Across age groups, the two judgments were closely linked — the more attractive faces, in general, were also considered more trustworthy. It’s one more in a pile of similar findings about how kids make appearance-based judgments: Past research has shown, for example, that preschool-age children seek out more attractive peers as playmates, and that they prefer to rely on better-looking people as sources of information. Even kids as young as 3 can read a person’s face to make assumptions about their character.

This particular study, though, had a few complicating factors. Within each age group, judgments about a face became more consistent — and more similar to the adult control group’s assessments — as the kids got older, a pattern that was more pronounced for trustworthiness than it was for beauty. The link between the two traits was also strongest among the adults.

One reason for these age-related differences, the researchers offered, may be that kids just have less “facial experience” when they’re younger. “Unlike adults, children participants are more likely to use unique standards (such as faces that resemble their own or the ‘look’ of an important person) to judge facial trustworthiness rather than the shared standards used across other raters,” they wrote.
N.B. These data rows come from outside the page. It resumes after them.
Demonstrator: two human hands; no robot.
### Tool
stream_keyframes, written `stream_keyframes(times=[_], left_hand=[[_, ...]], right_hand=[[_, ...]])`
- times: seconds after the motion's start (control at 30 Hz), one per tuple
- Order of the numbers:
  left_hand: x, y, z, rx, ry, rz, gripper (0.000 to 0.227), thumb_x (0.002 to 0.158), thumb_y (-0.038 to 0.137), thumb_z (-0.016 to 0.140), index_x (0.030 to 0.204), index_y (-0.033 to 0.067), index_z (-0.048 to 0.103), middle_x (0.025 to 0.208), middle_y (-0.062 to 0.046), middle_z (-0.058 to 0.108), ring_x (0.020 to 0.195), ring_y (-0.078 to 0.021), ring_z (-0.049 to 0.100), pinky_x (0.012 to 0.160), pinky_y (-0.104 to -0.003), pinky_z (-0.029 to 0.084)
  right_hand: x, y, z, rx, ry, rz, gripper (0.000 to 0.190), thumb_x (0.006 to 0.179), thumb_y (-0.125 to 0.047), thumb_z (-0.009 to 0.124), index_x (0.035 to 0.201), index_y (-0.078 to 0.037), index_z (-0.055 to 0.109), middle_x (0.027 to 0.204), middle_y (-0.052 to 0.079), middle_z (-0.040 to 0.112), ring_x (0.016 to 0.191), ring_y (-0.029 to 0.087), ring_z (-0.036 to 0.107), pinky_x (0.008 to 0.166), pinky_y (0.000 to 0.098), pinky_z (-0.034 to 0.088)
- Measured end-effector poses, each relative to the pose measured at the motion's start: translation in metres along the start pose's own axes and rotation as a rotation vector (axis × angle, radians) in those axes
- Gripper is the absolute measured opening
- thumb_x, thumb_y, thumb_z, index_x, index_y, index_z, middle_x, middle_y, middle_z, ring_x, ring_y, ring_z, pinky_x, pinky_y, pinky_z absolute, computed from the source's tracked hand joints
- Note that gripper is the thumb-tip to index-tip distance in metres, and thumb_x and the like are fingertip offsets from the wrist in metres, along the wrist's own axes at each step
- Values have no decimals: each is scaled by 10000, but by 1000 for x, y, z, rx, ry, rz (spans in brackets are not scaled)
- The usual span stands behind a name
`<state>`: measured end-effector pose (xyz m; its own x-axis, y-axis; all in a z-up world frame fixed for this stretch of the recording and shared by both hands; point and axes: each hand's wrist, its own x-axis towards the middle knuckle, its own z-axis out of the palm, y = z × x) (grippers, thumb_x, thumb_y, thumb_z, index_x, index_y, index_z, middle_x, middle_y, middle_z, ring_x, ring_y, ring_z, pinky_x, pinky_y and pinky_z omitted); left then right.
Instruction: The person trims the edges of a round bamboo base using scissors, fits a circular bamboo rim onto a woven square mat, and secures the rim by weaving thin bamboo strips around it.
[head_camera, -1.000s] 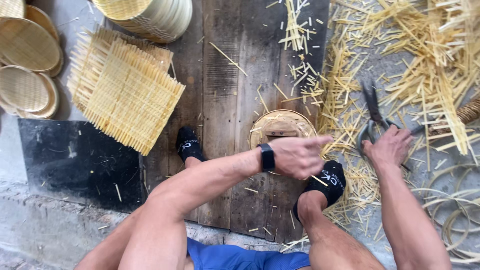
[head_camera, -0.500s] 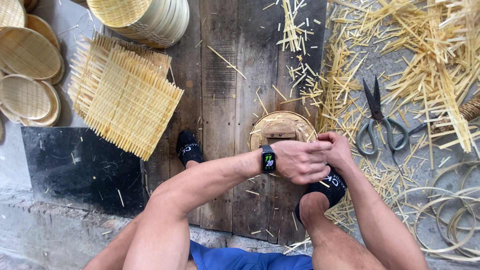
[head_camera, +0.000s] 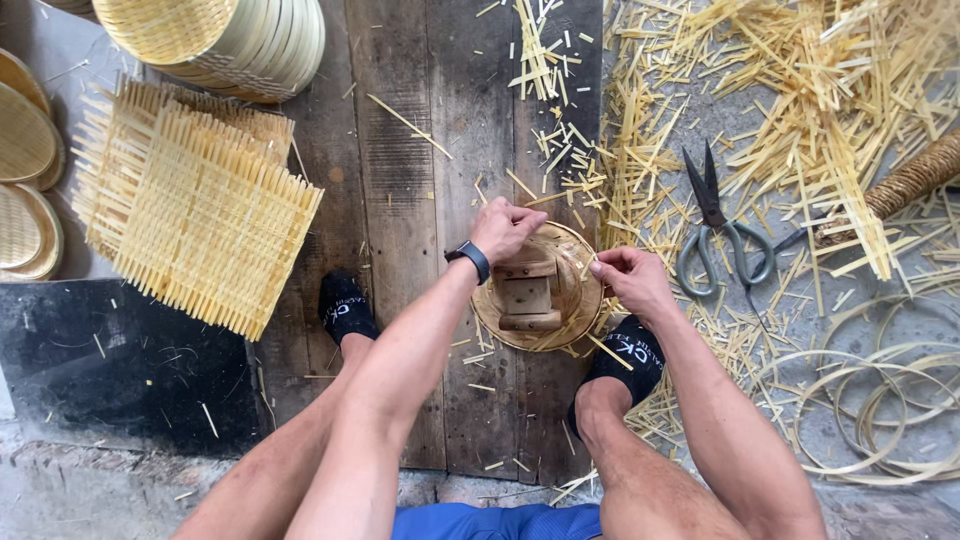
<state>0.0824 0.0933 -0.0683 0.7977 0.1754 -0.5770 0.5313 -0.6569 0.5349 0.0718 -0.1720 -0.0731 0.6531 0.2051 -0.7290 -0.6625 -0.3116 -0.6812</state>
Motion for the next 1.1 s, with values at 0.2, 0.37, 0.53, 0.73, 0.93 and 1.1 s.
stream_keyframes(times=[0.2, 0.37, 0.53, 0.73, 0.93, 1.1], left_hand=[[12, -5, 36, -95, 106, -72, 253, 727, 442, 872, 879, 240, 859, 976, -42, 632, 1019, -242, 609, 973, -473, 421], [4, -2, 31, -117, 160, -31, 257, 725, 441, 865, 876, 233, 861, 938, -47, 613, 991, -246, 610, 938, -471, 441], [-14, -45, 27, -267, 412, 115, 339, 979, 364, 678, 1203, 116, 736, 1068, -86, 654, 1006, -253, 632, 924, -411, 539], [-90, -127, 33, -519, 261, -266, 332, 882, 238, 805, 1122, 9, 788, 953, -70, 812, 839, -139, 725, 757, -306, 580], [-83, -126, 44, -946, 210, -529, 346, 801, 128, 863, 1093, -28, 762, 928, -90, 777, 778, -159, 711, 671, -357, 605], [-100, -118, 40, -974, 238, -520, 354, 871, 161, 791, 1200, 57, 711, 1108, -75, 750, 1006, -189, 720, 842, -380, 610]], right_hand=[[16, 16, 0, -48, 37, 6, 158, 892, -81, 778, 1005, 26, 752, 795, 70, 725, 620, 111, 618, 540, 268, 508], [5, 0, 5, -177, 95, -36, 175, 870, -91, 799, 992, 32, 774, 768, 80, 734, 599, 122, 626, 535, 288, 516], [-24, -1, -7, -405, 131, 23, 383, 891, -215, 838, 1126, 32, 663, 815, 112, 737, 640, 149, 682, 581, 280, 559], [-25, 54, -4, -65, -6, 108, 225, 913, -124, 743, 1036, 64, 730, 802, 115, 732, 623, 155, 690, 559, 278, 577], [-17, 61, -1, 78, 21, 115, 197, 921, -84, 757, 946, 98, 685, 769, 137, 700, 591, 184, 686, 515, 299, 589], [-34, 41, -2, 238, -19, 89, 196, 935, -108, 733, 1038, 53, 692, 875, 129, 725, 707, 198, 707, 599, 315, 603]])
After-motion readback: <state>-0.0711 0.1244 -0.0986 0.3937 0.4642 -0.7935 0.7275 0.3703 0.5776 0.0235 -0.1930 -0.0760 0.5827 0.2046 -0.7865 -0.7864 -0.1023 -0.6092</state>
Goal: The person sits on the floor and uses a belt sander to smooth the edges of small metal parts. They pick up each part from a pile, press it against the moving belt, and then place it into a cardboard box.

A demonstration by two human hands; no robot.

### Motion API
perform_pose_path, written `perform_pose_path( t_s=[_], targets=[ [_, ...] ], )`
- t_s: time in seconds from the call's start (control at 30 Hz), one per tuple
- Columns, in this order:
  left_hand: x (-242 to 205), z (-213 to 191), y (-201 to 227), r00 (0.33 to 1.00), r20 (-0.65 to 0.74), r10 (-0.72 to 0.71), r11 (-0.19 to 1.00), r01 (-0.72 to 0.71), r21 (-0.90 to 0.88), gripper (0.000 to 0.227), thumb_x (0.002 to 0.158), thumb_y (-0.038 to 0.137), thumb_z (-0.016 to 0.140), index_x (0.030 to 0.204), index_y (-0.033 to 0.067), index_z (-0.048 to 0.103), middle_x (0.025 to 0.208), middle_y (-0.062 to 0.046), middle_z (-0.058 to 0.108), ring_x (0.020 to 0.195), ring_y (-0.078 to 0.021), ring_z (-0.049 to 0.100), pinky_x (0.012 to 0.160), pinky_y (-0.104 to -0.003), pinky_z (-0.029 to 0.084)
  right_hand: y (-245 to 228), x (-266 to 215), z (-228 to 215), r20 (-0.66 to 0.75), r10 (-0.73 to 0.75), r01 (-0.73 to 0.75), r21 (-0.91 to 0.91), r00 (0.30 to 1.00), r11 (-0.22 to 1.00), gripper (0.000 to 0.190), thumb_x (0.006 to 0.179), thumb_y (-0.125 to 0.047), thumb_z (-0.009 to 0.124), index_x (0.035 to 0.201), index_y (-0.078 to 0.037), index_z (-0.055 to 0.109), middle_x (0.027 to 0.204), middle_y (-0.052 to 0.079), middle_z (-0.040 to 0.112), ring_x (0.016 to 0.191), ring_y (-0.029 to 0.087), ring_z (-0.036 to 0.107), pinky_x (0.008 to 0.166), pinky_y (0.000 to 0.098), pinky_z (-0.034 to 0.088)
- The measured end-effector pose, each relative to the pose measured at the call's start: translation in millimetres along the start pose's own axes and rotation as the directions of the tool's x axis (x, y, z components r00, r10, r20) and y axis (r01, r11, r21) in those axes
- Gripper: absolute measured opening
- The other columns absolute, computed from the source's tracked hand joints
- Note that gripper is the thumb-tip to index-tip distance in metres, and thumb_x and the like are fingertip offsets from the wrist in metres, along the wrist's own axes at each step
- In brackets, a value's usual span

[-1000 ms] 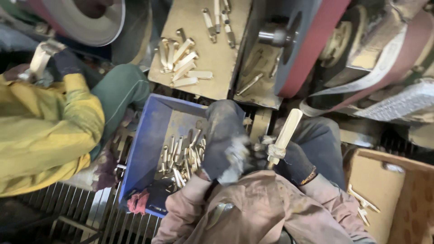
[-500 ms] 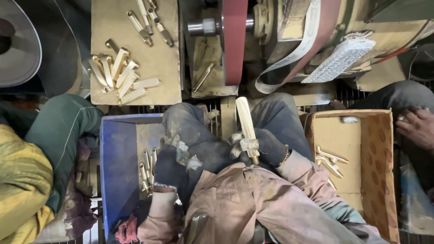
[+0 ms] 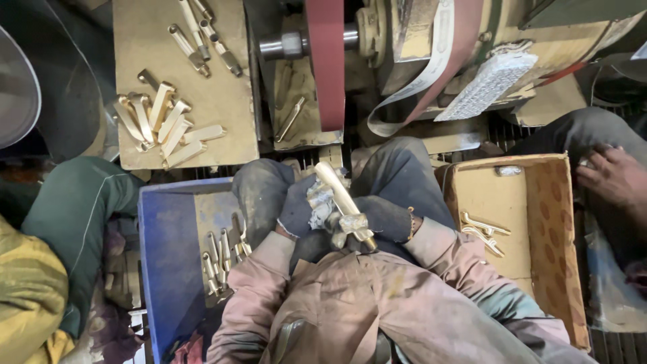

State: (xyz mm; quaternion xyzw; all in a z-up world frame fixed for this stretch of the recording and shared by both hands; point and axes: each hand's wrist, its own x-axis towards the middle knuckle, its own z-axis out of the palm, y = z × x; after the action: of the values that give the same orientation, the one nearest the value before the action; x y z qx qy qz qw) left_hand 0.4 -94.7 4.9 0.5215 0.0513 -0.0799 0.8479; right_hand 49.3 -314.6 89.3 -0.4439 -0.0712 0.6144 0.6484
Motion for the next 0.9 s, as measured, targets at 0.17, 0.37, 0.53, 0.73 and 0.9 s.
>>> perform_pose_path(
  t_s=[0.17, 0.37, 0.53, 0.73, 0.9],
  targets=[
    [10.9, -4.0, -4.3, 0.995, 0.036, -0.093, 0.959, 0.100, -0.265, 0.030, 0.094, -0.001, 0.065, 0.125, -0.0042, 0.062, 0.114, -0.011, 0.071, 0.099, -0.0202, 0.072, 0.083, -0.032, 0.060, -17.4, -26.4, -4.0, 0.145, -0.145, 0.160, -0.096, 0.979, 0.982, 0.072, 0.087, -0.029, 0.078, 0.144, 0.001, 0.046, 0.130, 0.017, 0.068, 0.098, 0.020, 0.071, 0.078, 0.0340, 0.060],
    [37.6, -8.9, -8.3, 0.970, 0.158, -0.186, 0.927, 0.226, -0.299, 0.030, 0.103, 0.003, 0.056, 0.131, -0.0055, 0.059, 0.121, -0.015, 0.069, 0.105, -0.0225, 0.071, 0.090, -0.033, 0.060, -19.7, -26.9, -6.9, 0.106, -0.186, 0.188, -0.003, 0.977, 0.982, 0.081, 0.085, -0.029, 0.081, 0.150, 0.006, 0.047, 0.135, 0.018, 0.067, 0.110, 0.020, 0.066, 0.093, 0.0366, 0.057],
    [66.4, -25.1, -6.1, 0.924, 0.190, -0.333, 0.851, 0.381, -0.361, 0.029, 0.103, 0.008, 0.052, 0.129, -0.0026, 0.060, 0.119, -0.013, 0.069, 0.105, -0.0222, 0.071, 0.090, -0.033, 0.059, -25.8, -12.5, -28.7, 0.087, -0.191, 0.201, -0.128, 0.978, 0.971, 0.086, 0.082, -0.034, 0.079, 0.150, 0.004, 0.044, 0.137, 0.014, 0.067, 0.110, 0.021, 0.065, 0.091, 0.0332, 0.055],
    [100.8, -49.0, -31.4, 0.909, 0.220, -0.353, 0.829, 0.413, -0.377, 0.028, 0.104, 0.011, 0.051, 0.127, -0.0009, 0.061, 0.118, -0.013, 0.070, 0.104, -0.0226, 0.070, 0.089, -0.034, 0.058, -18.3, 23.8, -61.8, 0.038, -0.221, 0.223, -0.055, 0.974, 0.973, 0.071, 0.088, -0.023, 0.080, 0.146, 0.008, 0.052, 0.123, 0.013, 0.070, 0.103, 0.015, 0.068, 0.087, 0.0289, 0.056],
    [124.1, -76.2, -73.6, 0.935, 0.192, -0.299, 0.816, 0.355, -0.457, 0.028, 0.104, 0.014, 0.050, 0.125, 0.0006, 0.062, 0.116, -0.012, 0.070, 0.103, -0.0230, 0.070, 0.089, -0.034, 0.058, -17.8, 46.9, -88.3, 0.025, -0.339, 0.317, -0.423, 0.940, 0.849, 0.043, 0.092, -0.011, 0.077, 0.129, 0.009, 0.067, 0.107, 0.012, 0.076, 0.091, 0.011, 0.070, 0.077, 0.0255, 0.058]
  ],
)
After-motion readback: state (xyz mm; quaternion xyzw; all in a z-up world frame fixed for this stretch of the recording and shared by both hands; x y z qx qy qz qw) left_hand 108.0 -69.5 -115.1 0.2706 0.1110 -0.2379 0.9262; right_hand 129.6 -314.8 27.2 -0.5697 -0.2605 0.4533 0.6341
But over time, those standards, well, standardize, as their cognitive and social abilities develop. It’s partly a numbers game: The older we get, the more faces we see, and the more we hone our ability to read them.

And, for that matter, the longer we’ve been around, the more time we’ve had to absorb cultural cues about attractiveness. “The ‘beauty is good’ impression may gradually develop through children’s daily experiences in witnessing the association between attractive individuals and trustworthy behaviors,” the authors wrote. As Science of Us has previously noted, beautiful people have it easier in many ways: They tend to be better paid, more confident, and better liked — even by the tiniest of humans. Kids, it seems, are just judge-y little adults in waiting.